**Exercise brief**
Copy the lines below word for word, skipping any image.

**Source material**
::::::::::

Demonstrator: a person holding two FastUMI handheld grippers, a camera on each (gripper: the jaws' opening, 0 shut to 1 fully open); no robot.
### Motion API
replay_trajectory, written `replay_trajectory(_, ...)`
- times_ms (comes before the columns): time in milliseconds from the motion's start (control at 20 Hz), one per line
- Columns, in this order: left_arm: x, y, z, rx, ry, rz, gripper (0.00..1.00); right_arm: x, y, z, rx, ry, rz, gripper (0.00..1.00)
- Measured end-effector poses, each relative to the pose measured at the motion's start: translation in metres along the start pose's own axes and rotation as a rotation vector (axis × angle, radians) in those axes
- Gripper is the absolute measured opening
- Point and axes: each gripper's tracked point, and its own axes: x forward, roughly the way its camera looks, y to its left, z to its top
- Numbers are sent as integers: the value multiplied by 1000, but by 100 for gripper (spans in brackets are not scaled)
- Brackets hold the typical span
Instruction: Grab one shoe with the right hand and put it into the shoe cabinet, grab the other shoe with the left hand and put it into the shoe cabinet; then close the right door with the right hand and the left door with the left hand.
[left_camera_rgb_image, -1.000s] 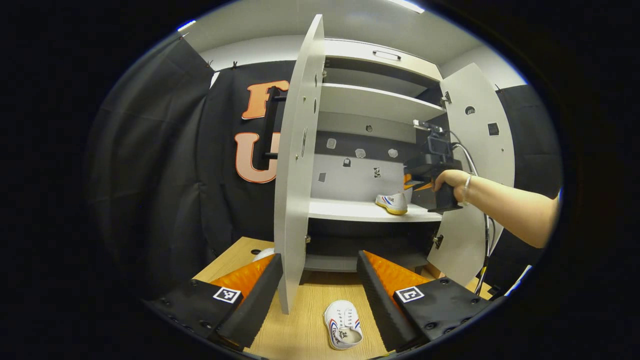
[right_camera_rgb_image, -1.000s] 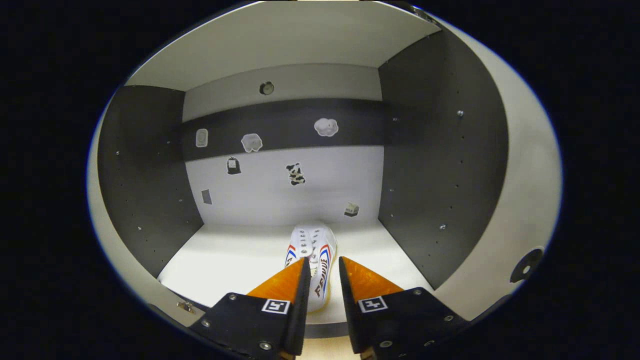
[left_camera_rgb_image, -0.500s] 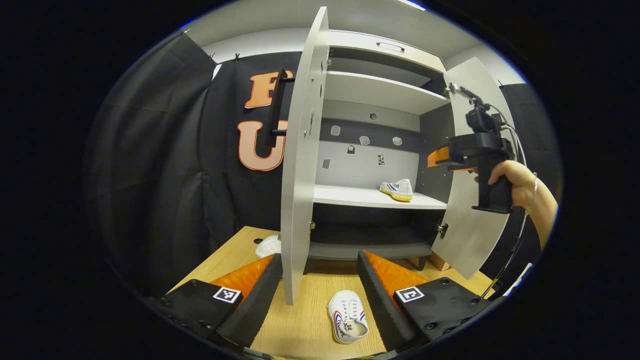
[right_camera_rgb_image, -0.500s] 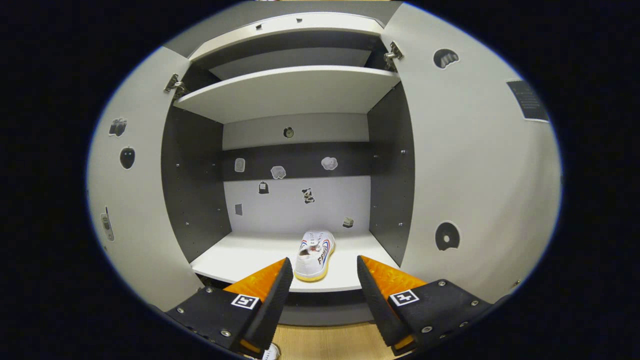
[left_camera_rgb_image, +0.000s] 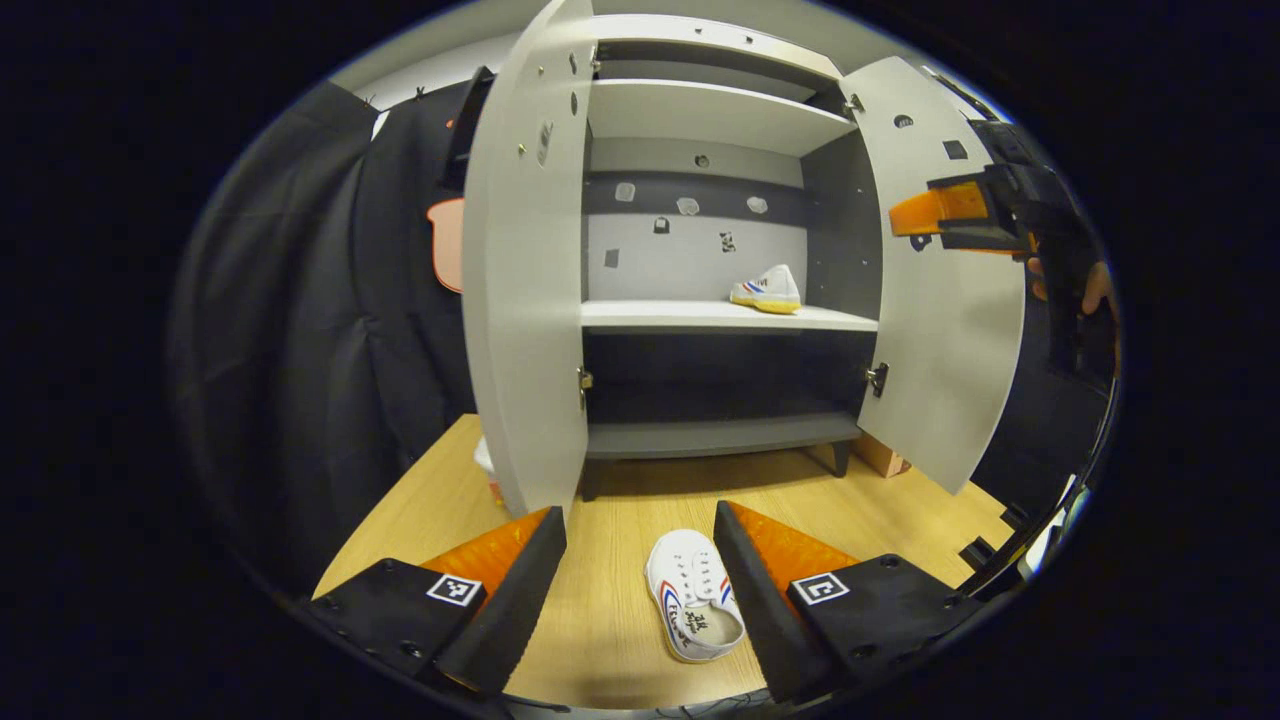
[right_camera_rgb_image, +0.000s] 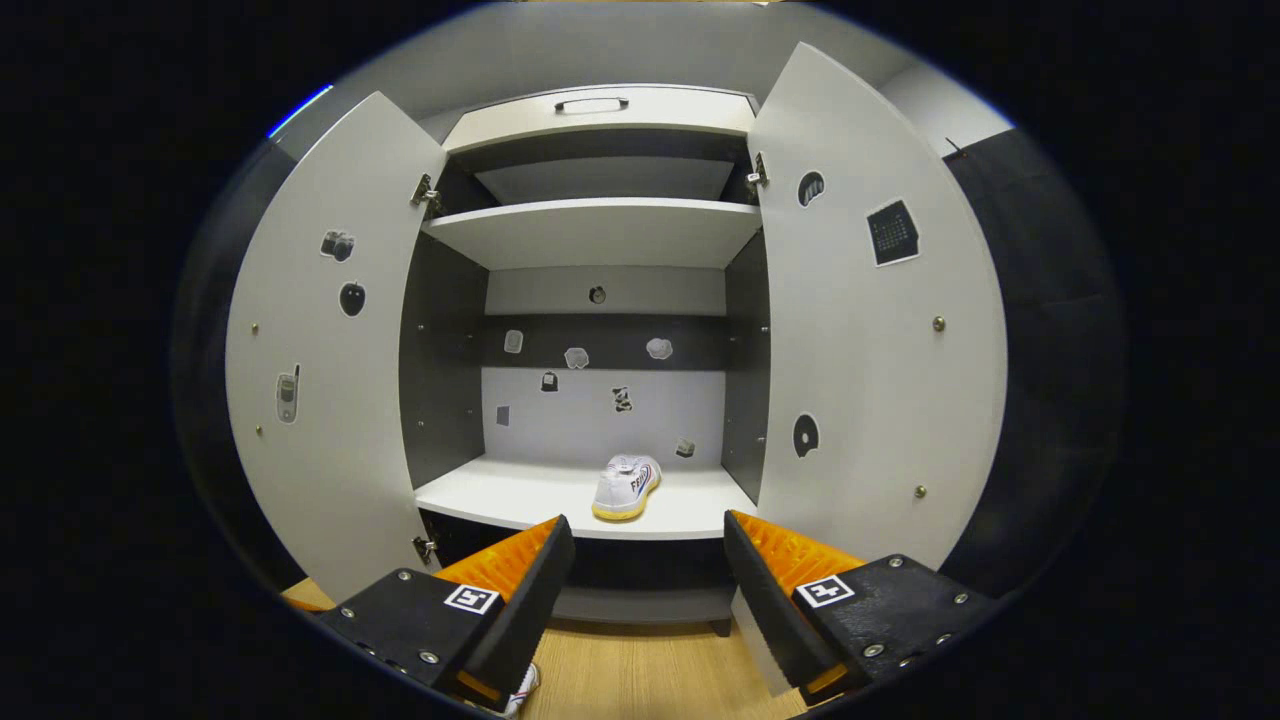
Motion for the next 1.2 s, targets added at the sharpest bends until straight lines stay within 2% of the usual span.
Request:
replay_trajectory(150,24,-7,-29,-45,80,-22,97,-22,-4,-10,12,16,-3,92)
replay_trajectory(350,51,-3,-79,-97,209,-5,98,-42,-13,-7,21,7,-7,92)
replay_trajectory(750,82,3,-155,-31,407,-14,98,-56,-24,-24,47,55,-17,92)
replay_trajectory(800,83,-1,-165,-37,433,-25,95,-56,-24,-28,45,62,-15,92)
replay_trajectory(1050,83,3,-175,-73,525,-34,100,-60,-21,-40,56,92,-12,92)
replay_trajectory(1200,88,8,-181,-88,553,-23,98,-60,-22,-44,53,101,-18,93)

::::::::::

**Task result**
Demonstrator: a person holding two FastUMI handheld grippers, a camera on each (gripper: the jaws' opening, 0 shut to 1 fully open); no robot.
### Motion API
replay_trajectory, written `replay_trajectory(_, ...)`
- times_ms (comes before the columns): time in milliseconds from the motion's start (control at 20 Hz), one per line
- Columns, in this order: left_arm: x, y, z, rx, ry, rz, gripper (0.00..1.00); right_arm: x, y, z, rx, ry, rz, gripper (0.00..1.00)
- Measured end-effector poses, each relative to the pose measured at the motion's start: translation in metres along the start pose's own axes and rotation as a rotation vector (axis × angle, radians) in those axes
- Gripper is the absolute measured opening
- Point and axes: each gripper's tracked point, and its own axes: x forward, roughly the way its camera looks, y to its left, z to its top
- Numbers are sent as integers: the value multiplied by 1000, but by 100 for gripper (spans in brackets are not scaled)
- Brackets hold the typical span
Instruction: Grab one shoe with the right hand and put it into the shoe cabinet, grab the other shoe with the left hand and put it into the shoe cabinet; then close the right door with the right hand and the left door with the left hand.
[left_camera_rgb_image, -1.000s] 
[right_camera_rgb_image, -1.000s] 
[left_camera_rgb_image, -0.500s] 
[right_camera_rgb_image, -0.500s] 
[left_camera_rgb_image, +0.000s] 
[right_camera_rgb_image, +0.000s] 
Motion for the next 1.2 s, targets added at the sharpest bends until straight lines stay within 2% of the usual span.
Request:
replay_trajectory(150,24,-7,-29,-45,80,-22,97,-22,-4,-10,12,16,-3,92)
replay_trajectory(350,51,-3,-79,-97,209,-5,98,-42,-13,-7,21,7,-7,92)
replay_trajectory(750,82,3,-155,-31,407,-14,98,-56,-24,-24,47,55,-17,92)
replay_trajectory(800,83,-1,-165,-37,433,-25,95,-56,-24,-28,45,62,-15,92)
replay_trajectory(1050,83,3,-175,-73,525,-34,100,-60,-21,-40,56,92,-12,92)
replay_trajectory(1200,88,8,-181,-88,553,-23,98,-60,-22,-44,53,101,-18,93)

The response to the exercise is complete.